En el presente, los khomeinistas tienen dificultades para reclutar a iraníes para sus guerras extranjeras, por lo que se ven obligados a contratar a mercenarios libaneses, afganos, sirios y paquistaníes. Sin la inyección de dinero de EEUU y sus aliados, los khomeinistas estarían obligados a pagar salarios y financiarse con recursos propios para la construcción de su imperio, y ese sería un grave problema para ellos.

Aunque es cierto que los más débiles de los alborotadores pueden hacer algo de daño como lo vimos con el delirio imperial del teatro montado en su momento por Muammar Kaddafi o actualmente como lo observamos en la comedia quijotesca del dictador de Corea del Norte. Pero esos alborotadores están condenados a desaparecer como ocurrió con Kaddafi o Saddam Hussein.

Finalmente, quizás el error más grande de la doctrina Kissinger, es la suposición en cuanto a que la única opción que dispone Oriente Medio es entre el “Califato” de Raqqa o el “Imanato” en Teherán. Cualquier persona familiarizada con la situación sobre el terreno sabe que este no es el caso. Una abrumadora mayoría de sirios, incluidos algunos seguidores de Bashar al Assad, desechan la opción de un futuro bajo la tutela de Teherán. En Irak, incluso figuras como Nuri al-Maliki, han comprendido la dificultad que significaría una dominación iraní como receta para el futuro, por eso que el ex primer ministro al-Maliki (chiita) está tratando de obtener apoyo de Moscú en Irak.

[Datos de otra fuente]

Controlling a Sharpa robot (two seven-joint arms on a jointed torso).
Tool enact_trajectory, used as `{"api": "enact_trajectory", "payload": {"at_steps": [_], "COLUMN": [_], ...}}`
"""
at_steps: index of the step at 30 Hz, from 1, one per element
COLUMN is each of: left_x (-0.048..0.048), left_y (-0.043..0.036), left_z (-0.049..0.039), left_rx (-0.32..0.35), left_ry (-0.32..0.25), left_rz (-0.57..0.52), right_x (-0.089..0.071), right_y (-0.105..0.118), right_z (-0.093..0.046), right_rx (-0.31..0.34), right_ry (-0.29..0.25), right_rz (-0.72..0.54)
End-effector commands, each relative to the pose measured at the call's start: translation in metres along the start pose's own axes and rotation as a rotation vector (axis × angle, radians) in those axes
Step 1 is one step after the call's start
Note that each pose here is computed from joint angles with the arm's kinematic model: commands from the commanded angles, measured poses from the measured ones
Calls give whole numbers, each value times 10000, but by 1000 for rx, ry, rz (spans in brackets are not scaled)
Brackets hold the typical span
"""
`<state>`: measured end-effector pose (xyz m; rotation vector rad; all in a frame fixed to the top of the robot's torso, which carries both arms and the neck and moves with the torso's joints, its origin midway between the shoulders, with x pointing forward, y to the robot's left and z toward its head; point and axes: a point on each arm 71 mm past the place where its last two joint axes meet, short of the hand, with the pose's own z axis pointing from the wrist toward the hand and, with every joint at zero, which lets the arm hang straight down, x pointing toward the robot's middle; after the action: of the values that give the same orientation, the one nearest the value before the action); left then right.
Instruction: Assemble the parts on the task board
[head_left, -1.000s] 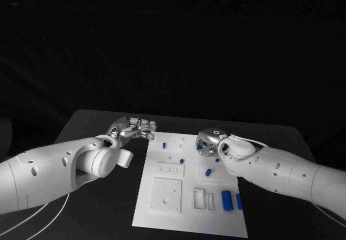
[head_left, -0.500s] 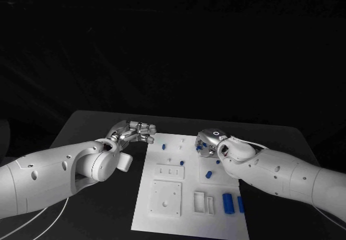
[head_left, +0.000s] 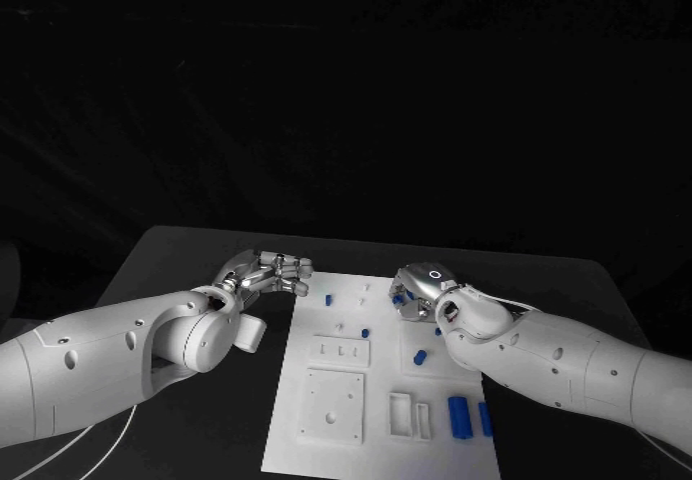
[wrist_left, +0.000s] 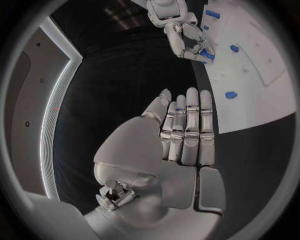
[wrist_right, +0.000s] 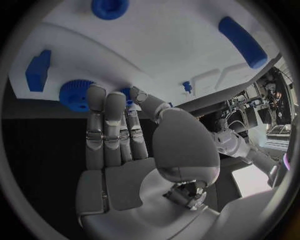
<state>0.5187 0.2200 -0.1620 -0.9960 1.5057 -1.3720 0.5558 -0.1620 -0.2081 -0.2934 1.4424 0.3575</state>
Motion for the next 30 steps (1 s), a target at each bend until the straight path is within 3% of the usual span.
{"api": "enact_trajectory", "payload": {"at_steps": [1, 14, 30], "left_x": [13, 32, 63], "left_y": [-22, -24, -26], "left_z": [2, 6, 22], "left_rx": [16, 16, 17], "left_ry": [3, 7, 13], "left_rz": [2, 2, 1], "right_x": [-94, -196, -204], "right_y": [22, 227, 451], "right_z": [16, 121, 217], "right_rx": [16, 9, -7], "right_ry": [-77, -152, -187], "right_rz": [-9, -14, -18]}}
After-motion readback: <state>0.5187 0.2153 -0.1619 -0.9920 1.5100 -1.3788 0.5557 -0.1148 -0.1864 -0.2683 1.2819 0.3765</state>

Ni el “Califato” de Raqqa, ni el “Imanato” de Teherán son capaces de proporcionar la estabilidad que la región necesita y que Kissinger consideró en su tiempo como el objetivo final de su política exterior. Y ello es porque ambos son las causas gemelas y parte del problema de la tragedia actual en la región.

En consecuencia, es allí donde la Realpolitik no puede ser considerada a efectos de resolver el complejo tablero político del Oriente Medio

El innecesario caos creado por el gobierno de George W. Bush y profundizado al infinito por su sucesor Barack Obama dio lugar a peligros que, a su vez, han producido nuevas oportunidades en las que la visión de Henry Kissinger “sobre un equilibrio posible de poder,” pierde sustentación en el escenario actual de un abierto conflicto en el cual ISIS no es la pelea de fondo, sino que va mas allá de la derrota del Califato y tiene que ver con la madre de todas las batalla y allí la disputa es y será entre Irán y Arabia Saudita.